Em direcção à ausência


“Nada mais suave do que arrastarmo-nos atrás dos acontecimentos; e nada mais ‘razoável’. Mas sem uma forte dose de demência não há iniciativa, nem empreendimento, nem gesto. A razão: ferrugem da nossa vitalidade. É o louco que há em nós que nos força à aventura; se nos abandonar, estaremos perdidos; (…)
Não se pode ser ‘normal’ e estar vivo ao mesmo tempo. Se me mantenho em posição vertical e me preparo para preencher o próximo instante, se, em suma, concebo o futuro, é porque intervém um oportuno desvario do meu espírito.
Quando me torno sensato, tudo me intimida: deslizo em direcção à ausência, a fontes que não se dignam jorrar, a essa prostração que a vida deve ter conhecido antes de conceber o movimento, atinjo, à força de cobardia, o fundo das coisas, encurralado à beira de um abismo contra o qual nada posso e que me isola do futuro”.

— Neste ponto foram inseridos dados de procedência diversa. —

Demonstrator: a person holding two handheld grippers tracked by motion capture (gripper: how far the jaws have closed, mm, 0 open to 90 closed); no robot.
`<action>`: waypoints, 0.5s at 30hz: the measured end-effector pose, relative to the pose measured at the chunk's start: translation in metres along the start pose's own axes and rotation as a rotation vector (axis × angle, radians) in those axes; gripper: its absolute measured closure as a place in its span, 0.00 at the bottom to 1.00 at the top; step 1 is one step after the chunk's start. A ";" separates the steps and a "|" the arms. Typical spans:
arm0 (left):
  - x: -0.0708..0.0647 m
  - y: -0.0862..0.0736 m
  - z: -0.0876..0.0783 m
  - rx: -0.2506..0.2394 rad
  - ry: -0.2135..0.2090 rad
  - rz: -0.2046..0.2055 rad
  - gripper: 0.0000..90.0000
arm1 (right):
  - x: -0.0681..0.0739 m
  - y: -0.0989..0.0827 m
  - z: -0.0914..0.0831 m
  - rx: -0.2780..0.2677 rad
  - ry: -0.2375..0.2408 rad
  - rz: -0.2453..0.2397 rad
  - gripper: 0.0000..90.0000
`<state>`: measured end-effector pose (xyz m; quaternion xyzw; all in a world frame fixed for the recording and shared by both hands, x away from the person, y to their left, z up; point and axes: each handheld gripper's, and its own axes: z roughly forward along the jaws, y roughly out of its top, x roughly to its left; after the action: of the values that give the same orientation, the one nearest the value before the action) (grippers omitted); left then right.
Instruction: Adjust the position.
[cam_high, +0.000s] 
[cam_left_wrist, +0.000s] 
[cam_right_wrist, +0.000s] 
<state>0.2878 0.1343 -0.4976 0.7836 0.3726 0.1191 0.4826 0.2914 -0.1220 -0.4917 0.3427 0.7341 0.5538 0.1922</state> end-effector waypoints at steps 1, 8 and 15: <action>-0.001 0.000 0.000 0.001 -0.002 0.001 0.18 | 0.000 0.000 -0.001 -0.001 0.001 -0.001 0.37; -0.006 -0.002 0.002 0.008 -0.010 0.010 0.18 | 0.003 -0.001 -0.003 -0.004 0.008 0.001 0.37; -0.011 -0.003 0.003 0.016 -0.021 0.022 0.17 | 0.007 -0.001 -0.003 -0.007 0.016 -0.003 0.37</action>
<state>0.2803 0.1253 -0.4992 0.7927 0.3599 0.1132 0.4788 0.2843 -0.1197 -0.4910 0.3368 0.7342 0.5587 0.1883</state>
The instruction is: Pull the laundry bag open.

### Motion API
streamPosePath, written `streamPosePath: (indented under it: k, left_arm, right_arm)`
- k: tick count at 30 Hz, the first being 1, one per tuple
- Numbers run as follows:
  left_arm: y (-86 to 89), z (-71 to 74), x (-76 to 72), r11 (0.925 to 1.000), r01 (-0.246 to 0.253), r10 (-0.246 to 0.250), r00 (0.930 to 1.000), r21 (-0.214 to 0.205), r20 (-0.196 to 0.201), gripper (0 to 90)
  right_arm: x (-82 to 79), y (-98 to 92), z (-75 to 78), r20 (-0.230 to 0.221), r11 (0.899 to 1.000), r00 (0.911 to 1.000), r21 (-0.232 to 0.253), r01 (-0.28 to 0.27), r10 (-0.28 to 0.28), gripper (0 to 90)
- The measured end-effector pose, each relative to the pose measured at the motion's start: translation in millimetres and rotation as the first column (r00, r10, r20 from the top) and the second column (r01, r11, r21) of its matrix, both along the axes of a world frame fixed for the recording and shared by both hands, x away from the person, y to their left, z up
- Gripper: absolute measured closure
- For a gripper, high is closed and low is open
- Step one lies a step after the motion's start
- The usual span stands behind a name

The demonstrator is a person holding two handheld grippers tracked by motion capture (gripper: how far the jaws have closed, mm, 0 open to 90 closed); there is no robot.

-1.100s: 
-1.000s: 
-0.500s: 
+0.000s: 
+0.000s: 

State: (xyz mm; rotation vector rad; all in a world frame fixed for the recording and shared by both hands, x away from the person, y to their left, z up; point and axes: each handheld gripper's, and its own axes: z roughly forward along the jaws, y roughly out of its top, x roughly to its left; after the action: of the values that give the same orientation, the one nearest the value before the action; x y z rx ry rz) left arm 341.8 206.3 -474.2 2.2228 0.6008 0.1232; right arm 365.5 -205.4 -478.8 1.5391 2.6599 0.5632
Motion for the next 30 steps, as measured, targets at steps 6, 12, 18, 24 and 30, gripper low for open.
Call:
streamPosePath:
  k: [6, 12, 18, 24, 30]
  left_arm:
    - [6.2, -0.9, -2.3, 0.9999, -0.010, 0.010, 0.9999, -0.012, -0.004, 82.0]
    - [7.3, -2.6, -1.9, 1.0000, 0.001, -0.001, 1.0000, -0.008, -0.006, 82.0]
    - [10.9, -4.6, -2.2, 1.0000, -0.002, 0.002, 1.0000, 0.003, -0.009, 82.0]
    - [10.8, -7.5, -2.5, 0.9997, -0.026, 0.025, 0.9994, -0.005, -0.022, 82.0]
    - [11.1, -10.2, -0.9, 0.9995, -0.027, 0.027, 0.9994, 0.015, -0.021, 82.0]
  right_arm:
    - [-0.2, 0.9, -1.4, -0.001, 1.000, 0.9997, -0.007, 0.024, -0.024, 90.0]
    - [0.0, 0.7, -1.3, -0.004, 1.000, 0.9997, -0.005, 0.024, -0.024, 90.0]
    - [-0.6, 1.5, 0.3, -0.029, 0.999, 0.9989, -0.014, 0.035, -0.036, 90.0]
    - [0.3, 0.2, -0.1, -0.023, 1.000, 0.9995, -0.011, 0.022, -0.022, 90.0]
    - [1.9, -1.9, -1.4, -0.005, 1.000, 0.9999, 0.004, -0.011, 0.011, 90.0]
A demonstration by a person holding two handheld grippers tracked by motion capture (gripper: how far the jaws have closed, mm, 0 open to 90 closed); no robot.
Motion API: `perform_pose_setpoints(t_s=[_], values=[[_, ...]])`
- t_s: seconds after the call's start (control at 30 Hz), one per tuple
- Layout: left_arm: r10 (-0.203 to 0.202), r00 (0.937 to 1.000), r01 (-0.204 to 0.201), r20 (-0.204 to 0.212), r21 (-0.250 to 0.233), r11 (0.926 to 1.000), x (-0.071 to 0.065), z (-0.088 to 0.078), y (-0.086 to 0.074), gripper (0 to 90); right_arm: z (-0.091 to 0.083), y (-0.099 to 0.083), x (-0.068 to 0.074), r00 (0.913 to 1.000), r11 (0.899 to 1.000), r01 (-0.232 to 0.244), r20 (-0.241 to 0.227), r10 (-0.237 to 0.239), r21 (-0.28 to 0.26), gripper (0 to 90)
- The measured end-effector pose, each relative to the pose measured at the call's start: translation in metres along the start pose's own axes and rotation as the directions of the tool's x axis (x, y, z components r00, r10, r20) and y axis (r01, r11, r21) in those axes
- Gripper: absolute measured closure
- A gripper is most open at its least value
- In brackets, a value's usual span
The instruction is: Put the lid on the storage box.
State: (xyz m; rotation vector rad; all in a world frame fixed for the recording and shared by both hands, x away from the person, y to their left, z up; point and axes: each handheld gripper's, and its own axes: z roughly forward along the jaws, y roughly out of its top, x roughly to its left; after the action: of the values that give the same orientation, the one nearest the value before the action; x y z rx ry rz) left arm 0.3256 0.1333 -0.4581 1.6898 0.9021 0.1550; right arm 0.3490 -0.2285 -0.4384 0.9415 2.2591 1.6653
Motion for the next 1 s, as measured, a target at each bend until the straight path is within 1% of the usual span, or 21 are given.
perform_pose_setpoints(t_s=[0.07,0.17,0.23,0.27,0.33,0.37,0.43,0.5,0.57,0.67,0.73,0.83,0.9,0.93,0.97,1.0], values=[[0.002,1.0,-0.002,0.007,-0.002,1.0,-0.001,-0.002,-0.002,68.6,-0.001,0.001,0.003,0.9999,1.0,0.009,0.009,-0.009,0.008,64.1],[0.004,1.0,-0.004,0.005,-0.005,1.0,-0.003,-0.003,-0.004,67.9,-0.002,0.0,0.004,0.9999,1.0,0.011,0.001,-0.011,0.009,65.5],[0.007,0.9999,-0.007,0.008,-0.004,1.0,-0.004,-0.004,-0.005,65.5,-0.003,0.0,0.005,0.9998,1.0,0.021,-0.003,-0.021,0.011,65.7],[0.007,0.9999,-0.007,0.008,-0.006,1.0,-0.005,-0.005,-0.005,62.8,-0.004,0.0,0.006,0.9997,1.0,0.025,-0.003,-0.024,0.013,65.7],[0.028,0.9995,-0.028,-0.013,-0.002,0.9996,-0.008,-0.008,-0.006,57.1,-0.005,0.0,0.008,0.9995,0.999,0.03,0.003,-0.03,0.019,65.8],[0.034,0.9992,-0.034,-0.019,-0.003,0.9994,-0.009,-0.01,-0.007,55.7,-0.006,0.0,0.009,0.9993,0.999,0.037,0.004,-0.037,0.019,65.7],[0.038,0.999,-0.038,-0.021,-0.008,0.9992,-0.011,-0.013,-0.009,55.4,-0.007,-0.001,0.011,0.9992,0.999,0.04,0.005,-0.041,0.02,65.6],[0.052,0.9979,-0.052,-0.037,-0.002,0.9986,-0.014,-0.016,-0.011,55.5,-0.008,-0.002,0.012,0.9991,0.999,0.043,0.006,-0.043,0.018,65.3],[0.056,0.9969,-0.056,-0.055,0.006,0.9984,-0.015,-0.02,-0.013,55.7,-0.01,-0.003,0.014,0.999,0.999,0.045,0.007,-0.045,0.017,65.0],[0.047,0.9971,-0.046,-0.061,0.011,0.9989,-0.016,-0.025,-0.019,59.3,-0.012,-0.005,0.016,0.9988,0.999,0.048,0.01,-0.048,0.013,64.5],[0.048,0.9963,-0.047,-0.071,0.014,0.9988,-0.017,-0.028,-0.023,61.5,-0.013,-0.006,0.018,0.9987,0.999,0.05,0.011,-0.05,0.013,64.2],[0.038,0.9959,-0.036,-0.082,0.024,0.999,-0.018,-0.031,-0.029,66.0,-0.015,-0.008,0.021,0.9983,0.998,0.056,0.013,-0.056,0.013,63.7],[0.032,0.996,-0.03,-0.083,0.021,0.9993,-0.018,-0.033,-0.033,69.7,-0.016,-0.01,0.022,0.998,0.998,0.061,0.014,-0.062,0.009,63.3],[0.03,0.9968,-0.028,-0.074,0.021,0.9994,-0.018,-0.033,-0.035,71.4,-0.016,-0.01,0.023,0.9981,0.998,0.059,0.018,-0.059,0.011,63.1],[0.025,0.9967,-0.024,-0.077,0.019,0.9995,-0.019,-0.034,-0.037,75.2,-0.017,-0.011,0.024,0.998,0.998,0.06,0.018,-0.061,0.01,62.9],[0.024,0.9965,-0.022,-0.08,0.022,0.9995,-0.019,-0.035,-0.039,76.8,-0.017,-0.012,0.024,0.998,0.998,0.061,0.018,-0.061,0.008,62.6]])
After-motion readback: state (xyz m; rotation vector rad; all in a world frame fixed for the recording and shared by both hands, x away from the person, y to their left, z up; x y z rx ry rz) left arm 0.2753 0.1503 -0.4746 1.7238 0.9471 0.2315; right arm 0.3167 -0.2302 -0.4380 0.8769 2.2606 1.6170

E.M. Cioran, in 'A Tentação de Existir'
via 'Melancómico'

quarta-feira, 3 de dezembro de 2008

A secura humana do meu coração


"Reconheço, não sei se com tristeza, a secura humana do meu coração. Vale mais para mim um adjectivo que um pranto real da alma. (...)
Mas às vezes sou diferente, e tenho lágrimas, lágrimas das quentes dos que não têm nem tiveram mãe; e meus olhos que ardem dessas lágrimas mortas ardem dentro do meu coração. (...)"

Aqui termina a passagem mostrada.